Once the film (“Fantastic Beasts and Where to Find Them” – with dual Flemmish/French subtitles) started you forget the design of the cinema and simply enjoy the film. Sadly there was no time to linger in the bar or on one of the seats in the public area around the box office, but down the long escalators and out for the long trek to the nearest train station connecting this part of town with Bruxelles Midi/Zuid.
White Cinema sometimes spells its name ‘WH TE Cinema’, as if to remove the ‘i’. It could be seen as a removal of the ‘i’ of iPhones, iPads and other iScreens distracting us from the big cinema screen. Yet it is clear that the White Cinema has applied as much of a thought through design aesthetic as any Apple store.
It is hard not to admire the White Cinema, what it represents and tries to achieve. Those living in Brussels could be understandably tempted away from the Kinepolis and UGCs (particularly the sad UGC in Galerie de la Toison d’Or!) to make the journey out to Docks Bruxel. It is a cinema trying to not just imagine the future, but to be that future too. It’s just that I’m not sure I want to be part of a future where popcorn is banned.

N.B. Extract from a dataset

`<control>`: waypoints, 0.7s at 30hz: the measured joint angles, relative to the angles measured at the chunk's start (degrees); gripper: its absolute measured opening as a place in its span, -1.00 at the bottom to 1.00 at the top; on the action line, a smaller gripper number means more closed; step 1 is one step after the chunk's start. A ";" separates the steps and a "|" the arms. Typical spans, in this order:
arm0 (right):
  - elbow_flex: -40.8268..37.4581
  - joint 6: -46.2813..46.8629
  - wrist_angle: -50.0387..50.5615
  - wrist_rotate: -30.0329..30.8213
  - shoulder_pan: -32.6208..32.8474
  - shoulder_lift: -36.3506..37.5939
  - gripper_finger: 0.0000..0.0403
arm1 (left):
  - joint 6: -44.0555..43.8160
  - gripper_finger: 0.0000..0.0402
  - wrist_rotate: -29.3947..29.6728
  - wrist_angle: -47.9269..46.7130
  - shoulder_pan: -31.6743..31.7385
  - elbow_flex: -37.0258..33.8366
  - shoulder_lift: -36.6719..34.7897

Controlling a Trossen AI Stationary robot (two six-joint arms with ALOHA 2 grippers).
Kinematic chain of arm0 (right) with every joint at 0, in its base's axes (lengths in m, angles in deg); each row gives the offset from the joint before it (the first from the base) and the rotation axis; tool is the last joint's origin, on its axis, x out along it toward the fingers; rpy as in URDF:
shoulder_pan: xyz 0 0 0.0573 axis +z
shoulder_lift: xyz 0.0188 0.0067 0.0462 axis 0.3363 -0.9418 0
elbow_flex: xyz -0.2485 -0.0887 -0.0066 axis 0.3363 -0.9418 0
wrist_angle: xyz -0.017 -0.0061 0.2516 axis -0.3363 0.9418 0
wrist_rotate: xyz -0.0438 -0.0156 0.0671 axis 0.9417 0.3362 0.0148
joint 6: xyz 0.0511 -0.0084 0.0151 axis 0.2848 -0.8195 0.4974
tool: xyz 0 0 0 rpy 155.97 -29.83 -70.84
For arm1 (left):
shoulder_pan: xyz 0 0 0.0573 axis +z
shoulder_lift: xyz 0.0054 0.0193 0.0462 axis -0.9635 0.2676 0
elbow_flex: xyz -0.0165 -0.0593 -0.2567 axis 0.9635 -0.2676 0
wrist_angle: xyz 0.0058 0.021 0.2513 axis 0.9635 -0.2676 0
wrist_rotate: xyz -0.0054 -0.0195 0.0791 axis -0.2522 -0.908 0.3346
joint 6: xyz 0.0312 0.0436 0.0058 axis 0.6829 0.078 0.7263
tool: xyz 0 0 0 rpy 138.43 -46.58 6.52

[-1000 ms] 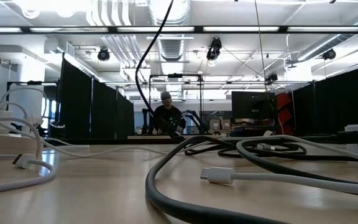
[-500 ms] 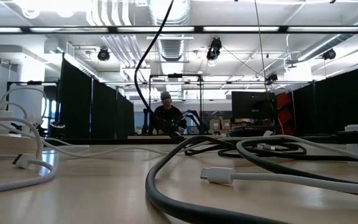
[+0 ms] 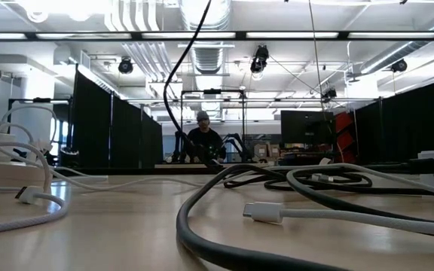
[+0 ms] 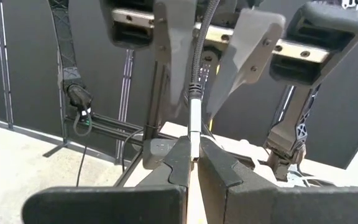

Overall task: Insert USB
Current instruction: Insert the black charger cable into the white charger adapter connected to the left white outlet extension

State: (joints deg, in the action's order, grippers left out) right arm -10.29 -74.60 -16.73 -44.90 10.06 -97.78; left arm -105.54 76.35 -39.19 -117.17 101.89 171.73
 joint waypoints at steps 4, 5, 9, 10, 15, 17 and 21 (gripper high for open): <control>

Celluloid Junkie selects the CJ Cinema of the Month based on our own independent survey. We always pay for our own tickets and popcorn (when there is popcorn!) and visit the cinema in a ‘mystery patron’ capacity in most cases. Whenever possible we take our own photographs of a cinema in lieu of corporate stock photos. Thus, sometimes you get authenticity at the expense of focus. Our impressions may be subjective, but we always try to be fair and factually accurate in everything being presented about one of the cinemas we have chosen.